ASSIGNMENT:
Quote all entries in full, exactly.

EXERCISE INPUT:
_ _ _ _
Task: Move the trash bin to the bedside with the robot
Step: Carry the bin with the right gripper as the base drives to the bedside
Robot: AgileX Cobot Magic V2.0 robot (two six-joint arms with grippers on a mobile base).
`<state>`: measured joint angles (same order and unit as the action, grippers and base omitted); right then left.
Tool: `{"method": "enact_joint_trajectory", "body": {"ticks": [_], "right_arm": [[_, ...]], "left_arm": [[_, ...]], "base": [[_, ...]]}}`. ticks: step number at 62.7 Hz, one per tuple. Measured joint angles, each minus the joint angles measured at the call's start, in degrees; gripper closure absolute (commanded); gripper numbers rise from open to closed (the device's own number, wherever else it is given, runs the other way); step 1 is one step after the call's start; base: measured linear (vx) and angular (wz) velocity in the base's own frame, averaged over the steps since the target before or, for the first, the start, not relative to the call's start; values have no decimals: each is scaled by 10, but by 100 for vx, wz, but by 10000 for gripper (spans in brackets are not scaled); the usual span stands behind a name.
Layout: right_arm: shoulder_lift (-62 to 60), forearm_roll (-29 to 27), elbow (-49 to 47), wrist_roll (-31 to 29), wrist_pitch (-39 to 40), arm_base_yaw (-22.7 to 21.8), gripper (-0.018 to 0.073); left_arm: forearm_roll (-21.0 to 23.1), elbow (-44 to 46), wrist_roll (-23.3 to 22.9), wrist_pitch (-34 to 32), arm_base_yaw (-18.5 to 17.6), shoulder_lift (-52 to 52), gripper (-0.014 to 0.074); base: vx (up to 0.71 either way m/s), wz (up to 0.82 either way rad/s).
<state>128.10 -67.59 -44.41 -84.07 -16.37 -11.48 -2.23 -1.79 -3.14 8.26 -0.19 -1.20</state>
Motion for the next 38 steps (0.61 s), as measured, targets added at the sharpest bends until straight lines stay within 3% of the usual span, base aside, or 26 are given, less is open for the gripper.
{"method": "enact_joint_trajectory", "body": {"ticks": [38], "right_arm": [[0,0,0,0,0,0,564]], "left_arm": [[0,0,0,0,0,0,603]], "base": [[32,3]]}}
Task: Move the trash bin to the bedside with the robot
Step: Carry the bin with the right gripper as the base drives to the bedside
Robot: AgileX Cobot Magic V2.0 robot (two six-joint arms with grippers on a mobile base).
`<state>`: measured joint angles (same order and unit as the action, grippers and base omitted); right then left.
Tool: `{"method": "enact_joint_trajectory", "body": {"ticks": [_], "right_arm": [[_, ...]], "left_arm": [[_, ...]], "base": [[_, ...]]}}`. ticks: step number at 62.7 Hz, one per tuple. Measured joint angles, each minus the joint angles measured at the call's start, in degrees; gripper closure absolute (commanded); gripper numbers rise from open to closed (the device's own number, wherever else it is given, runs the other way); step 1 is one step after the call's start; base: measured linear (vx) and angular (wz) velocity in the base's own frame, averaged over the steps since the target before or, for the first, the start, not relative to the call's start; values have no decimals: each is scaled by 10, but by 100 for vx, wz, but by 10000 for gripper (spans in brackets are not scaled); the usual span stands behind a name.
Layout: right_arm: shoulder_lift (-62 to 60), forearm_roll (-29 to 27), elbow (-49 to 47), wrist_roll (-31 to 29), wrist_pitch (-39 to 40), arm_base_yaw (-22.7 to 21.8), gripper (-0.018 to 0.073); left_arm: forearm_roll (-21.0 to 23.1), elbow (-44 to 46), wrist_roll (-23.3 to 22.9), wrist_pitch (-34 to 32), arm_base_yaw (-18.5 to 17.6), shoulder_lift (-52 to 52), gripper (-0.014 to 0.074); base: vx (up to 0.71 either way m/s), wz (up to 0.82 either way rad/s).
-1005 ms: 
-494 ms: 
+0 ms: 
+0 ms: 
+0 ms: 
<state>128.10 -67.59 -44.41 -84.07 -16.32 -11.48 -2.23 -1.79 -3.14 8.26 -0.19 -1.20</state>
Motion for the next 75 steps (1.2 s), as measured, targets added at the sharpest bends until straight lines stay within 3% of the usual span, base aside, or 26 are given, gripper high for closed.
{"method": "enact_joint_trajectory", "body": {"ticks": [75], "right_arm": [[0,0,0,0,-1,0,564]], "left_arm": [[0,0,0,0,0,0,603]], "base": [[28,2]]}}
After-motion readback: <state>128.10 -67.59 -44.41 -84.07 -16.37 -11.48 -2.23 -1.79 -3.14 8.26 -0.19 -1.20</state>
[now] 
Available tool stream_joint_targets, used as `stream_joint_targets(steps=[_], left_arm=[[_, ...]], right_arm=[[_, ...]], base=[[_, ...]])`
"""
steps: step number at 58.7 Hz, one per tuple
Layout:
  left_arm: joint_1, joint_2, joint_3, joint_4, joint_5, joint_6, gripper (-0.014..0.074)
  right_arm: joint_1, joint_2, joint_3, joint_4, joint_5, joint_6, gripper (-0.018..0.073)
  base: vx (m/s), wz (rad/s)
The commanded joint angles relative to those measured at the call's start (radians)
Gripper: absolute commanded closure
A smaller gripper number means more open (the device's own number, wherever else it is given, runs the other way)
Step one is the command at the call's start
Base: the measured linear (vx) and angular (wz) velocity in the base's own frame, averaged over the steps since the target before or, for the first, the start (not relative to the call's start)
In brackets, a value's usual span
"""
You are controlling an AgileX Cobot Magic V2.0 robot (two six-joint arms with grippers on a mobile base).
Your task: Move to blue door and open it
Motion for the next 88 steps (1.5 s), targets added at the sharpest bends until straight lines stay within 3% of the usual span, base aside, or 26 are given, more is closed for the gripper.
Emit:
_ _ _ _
RESULT FOR THIS EXERCISE:
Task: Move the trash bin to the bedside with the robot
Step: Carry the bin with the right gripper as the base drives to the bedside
Robot: AgileX Cobot Magic V2.0 robot (two six-joint arms with grippers on a mobile base).
`<state>`: measured joint angles (same order and unit as the action, grippers and base omitted); right then left.
Tool: `{"method": "enact_joint_trajectory", "body": {"ticks": [_], "right_arm": [[_, ...]], "left_arm": [[_, ...]], "base": [[_, ...]]}}`. ticks: step number at 62.7 Hz, one per tuple. Measured joint angles, each minus the joint angles measured at the call's start, in degrees; gripper closure absolute (commanded); gripper numbers rise from open to closed (the device's own number, wherever else it is given, runs the other way); step 1 is one step after the call's start; base: measured linear (vx) and angular (wz) velocity in the base's own frame, averaged over the steps since the target before or, for the first, the start, not relative to the call's start; values have no decimals: each is scaled by 10, but by 100 for vx, wz, but by 10000 for gripper (spans in brackets are not scaled); the usual span stands behind a name.
Layout: right_arm: shoulder_lift (-62 to 60), forearm_roll (-29 to 27), elbow (-49 to 47), wrist_roll (-31 to 29), wrist_pitch (-39 to 40), arm_base_yaw (-22.7 to 21.8), gripper (-0.018 to 0.073); left_arm: forearm_roll (-21.0 to 23.1), elbow (-44 to 46), wrist_roll (-23.3 to 22.9), wrist_pitch (-34 to 32), arm_base_yaw (-18.5 to 17.6), shoulder_lift (-52 to 52), gripper (-0.014 to 0.074); base: vx (up to 0.71 either way m/s), wz (up to 0.82 either way rad/s).
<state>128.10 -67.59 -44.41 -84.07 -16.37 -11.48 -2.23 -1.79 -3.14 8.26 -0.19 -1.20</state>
Motion for the next 38 steps (0.61 s), as measured, targets added at the sharpest bends until straight lines stay within 3% of the usual span, base aside, or 26 are given, less is open for the gripper.
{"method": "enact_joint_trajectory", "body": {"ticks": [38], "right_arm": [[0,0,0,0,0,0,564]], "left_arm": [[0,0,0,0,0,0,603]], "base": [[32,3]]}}
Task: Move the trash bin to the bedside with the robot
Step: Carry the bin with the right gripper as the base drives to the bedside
Robot: AgileX Cobot Magic V2.0 robot (two six-joint arms with grippers on a mobile base).
`<state>`: measured joint angles (same order and unit as the action, grippers and base omitted); right then left.
Tool: `{"method": "enact_joint_trajectory", "body": {"ticks": [_], "right_arm": [[_, ...]], "left_arm": [[_, ...]], "base": [[_, ...]]}}`. ticks: step number at 62.7 Hz, one per tuple. Measured joint angles, each minus the joint angles measured at the call's start, in degrees; gripper closure absolute (commanded); gripper numbers rise from open to closed (the device's own number, wherever else it is given, runs the other way); step 1 is one step after the call's start; base: measured linear (vx) and angular (wz) velocity in the base's own frame, averaged over the steps since the target before or, for the first, the start, not relative to the call's start; values have no decimals: each is scaled by 10, but by 100 for vx, wz, but by 10000 for gripper (spans in brackets are not scaled); the usual span stands behind a name.
Layout: right_arm: shoulder_lift (-62 to 60), forearm_roll (-29 to 27), elbow (-49 to 47), wrist_roll (-31 to 29), wrist_pitch (-39 to 40), arm_base_yaw (-22.7 to 21.8), gripper (-0.018 to 0.073); left_arm: forearm_roll (-21.0 to 23.1), elbow (-44 to 46), wrist_roll (-23.3 to 22.9), wrist_pitch (-34 to 32), arm_base_yaw (-18.5 to 17.6), shoulder_lift (-52 to 52), gripper (-0.014 to 0.074); base: vx (up to 0.71 either way m/s), wz (up to 0.82 either way rad/s).
-1005 ms: 
-494 ms: 
+0 ms: 
+0 ms: 
+0 ms: 
<state>128.10 -67.59 -44.41 -84.07 -16.32 -11.48 -2.23 -1.79 -3.14 8.26 -0.19 -1.20</state>
Motion for the next 75 steps (1.2 s), as measured, targets added at the sharpest bends until straight lines stay within 3% of the usual span, base aside, or 26 are given, gripper high for closed.
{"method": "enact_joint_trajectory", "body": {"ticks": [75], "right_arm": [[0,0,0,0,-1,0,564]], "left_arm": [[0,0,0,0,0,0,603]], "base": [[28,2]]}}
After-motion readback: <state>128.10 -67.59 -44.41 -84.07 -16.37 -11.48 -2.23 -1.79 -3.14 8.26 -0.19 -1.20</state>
[now] 
Available tool stream_joint_targets, used as `stream_joint_targets(steps=[_], left_arm=[[_, ...]], right_arm=[[_, ...]], base=[[_, ...]])`
"""
steps: step number at 58.7 Hz, one per tuple
Layout:
  left_arm: joint_1, joint_2, joint_3, joint_4, joint_5, joint_6, gripper (-0.014..0.074)
  right_arm: joint_1, joint_2, joint_3, joint_4, joint_5, joint_6, gripper (-0.018..0.073)
  base: vx (m/s), wz (rad/s)
The commanded joint angles relative to those measured at the call's start (radians)
Gripper: absolute commanded closure
A smaller gripper number means more open (the device's own number, wherever else it is given, runs the other way)
Step one is the command at the call's start
Base: the measured linear (vx) and angular (wz) velocity in the base's own frame, averaged over the steps since the target before or, for the first, the start (not relative to the call's start)
In brackets, a value's usual span
"""
You are controlling an AgileX Cobot Magic V2.0 robot (two six-joint arms with grippers on a mobile base).
Your task: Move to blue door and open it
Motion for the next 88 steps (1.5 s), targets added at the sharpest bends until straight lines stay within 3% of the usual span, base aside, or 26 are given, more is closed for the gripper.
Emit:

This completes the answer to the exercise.